------ Input records

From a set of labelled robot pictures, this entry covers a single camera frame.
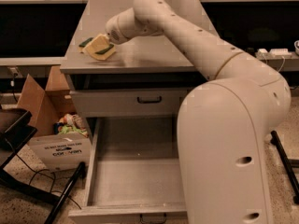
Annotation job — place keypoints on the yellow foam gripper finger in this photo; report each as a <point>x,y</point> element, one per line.
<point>98,41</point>
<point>102,53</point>

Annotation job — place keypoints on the green and yellow sponge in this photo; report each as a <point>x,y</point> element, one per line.
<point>85,42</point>

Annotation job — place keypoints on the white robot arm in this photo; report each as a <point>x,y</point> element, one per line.
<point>222,124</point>

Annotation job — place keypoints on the grey drawer cabinet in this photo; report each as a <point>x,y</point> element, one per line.
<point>140,56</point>

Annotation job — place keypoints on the grey upper drawer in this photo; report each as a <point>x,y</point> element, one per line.
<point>123,103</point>

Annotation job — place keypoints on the open grey lower drawer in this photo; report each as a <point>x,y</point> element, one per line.
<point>133,170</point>

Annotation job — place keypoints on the colourful items in box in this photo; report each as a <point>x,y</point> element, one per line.
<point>70,123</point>

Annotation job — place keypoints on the brown cardboard box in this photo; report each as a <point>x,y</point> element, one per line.
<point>57,151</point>

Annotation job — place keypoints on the black stand left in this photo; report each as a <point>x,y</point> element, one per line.
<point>29,192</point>

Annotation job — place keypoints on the white power strip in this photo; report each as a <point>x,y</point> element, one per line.
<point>273,53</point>

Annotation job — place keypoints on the black stand leg right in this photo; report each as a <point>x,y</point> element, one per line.
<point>289,165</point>

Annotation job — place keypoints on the black upper drawer handle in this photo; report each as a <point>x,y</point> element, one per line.
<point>149,100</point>

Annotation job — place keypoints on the black drawer handle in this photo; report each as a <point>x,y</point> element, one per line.
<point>149,100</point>
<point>152,219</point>

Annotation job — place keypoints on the black lower drawer handle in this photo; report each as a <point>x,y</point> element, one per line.
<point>152,219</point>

------------

▶ [To do]: An exact copy of the lines above between the line holding "Annotation job — place keypoints on the black drawer" and the line holding "Annotation job — place keypoints on the black lower", inclusive, is the whole answer.

▶ [Answer below]:
Annotation job — place keypoints on the black drawer handle in this photo; report each as a <point>x,y</point> element, one per line.
<point>149,100</point>
<point>152,219</point>

Annotation job — place keypoints on the black lower drawer handle in this photo; report each as a <point>x,y</point> element, one per line.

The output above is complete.